The fall is an act of rebellion, a declaration of independence against the law word of God.

This is particularly evident in the Renaissance – it was more shrill in the eighteenth century Enlightenment. The French Revolution was its political outworking. In 1917, the Russian Revolution – the leaders had read the French Encyclopaedists.
A continuous history of ideas. The American Revolution was an exception in part. There were two ways, side by side: the Jefferson party and the Adamses.

The Jefferson party were the progressive rationalists, they had the same ideas as the French revolutionists. The Adamses fighting for historically religious (?) rights.

The fall was an act of rebellion, fall turned backs on firm foundation; but created situation didn’t change.

God becomes a hostile power and they have to ward off him with sacrifices – they had to hide.

Strong movement to engage in comparative study. They look at all religious sacrifices in cults, and ask what is in common? I deny that Christian religion sacrifices were to placate a hostile deity. Sacrifices were the promise of a yet to be fulfilled promise. Points out the problem of comparative religion – the method is wrong.

Once you proceed along their method – you have already lost.
We don’t love the word enough we don’t let it feed our souls.

Rebellion is a refusal to acknowledge the created position. They had to hide, to deceive, to gain a magical advantage over God. It explains the rapid growth of cult magic.

Substitutes couldn’t take the place of reality. In the course of time, men found no substitutes for the true knowledge and service of the sovereign Lord, which only our standing-right-before-God as creatures in the totality of our existence makes possible, and produces in us that assurance and certainty, for which we feel a need.

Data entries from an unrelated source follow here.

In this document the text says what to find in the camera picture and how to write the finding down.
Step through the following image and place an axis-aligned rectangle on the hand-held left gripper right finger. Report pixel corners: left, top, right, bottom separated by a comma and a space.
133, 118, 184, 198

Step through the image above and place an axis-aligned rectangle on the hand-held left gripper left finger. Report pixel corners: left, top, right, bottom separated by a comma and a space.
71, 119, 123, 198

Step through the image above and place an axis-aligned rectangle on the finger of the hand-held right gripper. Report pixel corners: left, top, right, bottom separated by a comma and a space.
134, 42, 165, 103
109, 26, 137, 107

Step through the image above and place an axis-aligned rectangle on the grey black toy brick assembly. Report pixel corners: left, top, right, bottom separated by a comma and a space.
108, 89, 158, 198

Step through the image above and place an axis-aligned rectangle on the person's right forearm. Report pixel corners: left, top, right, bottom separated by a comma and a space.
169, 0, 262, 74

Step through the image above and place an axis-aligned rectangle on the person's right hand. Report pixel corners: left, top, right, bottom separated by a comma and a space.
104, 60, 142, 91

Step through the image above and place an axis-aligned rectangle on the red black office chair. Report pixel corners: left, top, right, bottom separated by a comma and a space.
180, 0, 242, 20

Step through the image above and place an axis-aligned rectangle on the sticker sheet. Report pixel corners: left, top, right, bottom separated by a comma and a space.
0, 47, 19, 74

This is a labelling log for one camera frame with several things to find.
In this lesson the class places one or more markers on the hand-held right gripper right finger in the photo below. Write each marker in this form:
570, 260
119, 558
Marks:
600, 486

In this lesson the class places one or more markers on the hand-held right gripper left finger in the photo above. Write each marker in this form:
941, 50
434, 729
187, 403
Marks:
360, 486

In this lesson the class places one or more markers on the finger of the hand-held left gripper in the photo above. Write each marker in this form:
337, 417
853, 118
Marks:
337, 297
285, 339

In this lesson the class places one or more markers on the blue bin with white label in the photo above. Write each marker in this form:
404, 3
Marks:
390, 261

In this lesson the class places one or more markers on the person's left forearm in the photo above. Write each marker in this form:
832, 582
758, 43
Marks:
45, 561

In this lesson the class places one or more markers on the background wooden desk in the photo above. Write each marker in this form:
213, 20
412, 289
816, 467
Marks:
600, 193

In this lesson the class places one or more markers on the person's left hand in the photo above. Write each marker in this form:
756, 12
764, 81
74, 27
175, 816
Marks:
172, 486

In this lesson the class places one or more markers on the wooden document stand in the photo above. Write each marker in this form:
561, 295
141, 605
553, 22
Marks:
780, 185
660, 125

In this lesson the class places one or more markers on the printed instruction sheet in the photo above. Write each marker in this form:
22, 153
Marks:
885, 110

There was the carefully planned state and often the absolute monarch; men gave themselves over to a foolish regime which had power to establish a measure of security.

Right down to Greek times to Plato and his Republic, the polis was an ideal, just communal life – by permitting the state to organise society.

The state and society are not identical unless you are a totalitarian. Totalitarianism is an absolutisation of the state.

• Glorification and cultivation of physical strength – a Nimrod figure.
• Acquisition of fame, the love of glory.
• Classic Greek devotion to the formation of the younger generation, paideia.
• The determined pursuit of wealth
• The cultivation of sexual power

Each in its own ay offered a power and a certain pleasure. Among them too was the pursuit of philosophy.
It semed to offer a more penetrating insight or knowledge than the common run of men possessed, and with that a certain power over individuals – it also provided a certain pleasure of understanding.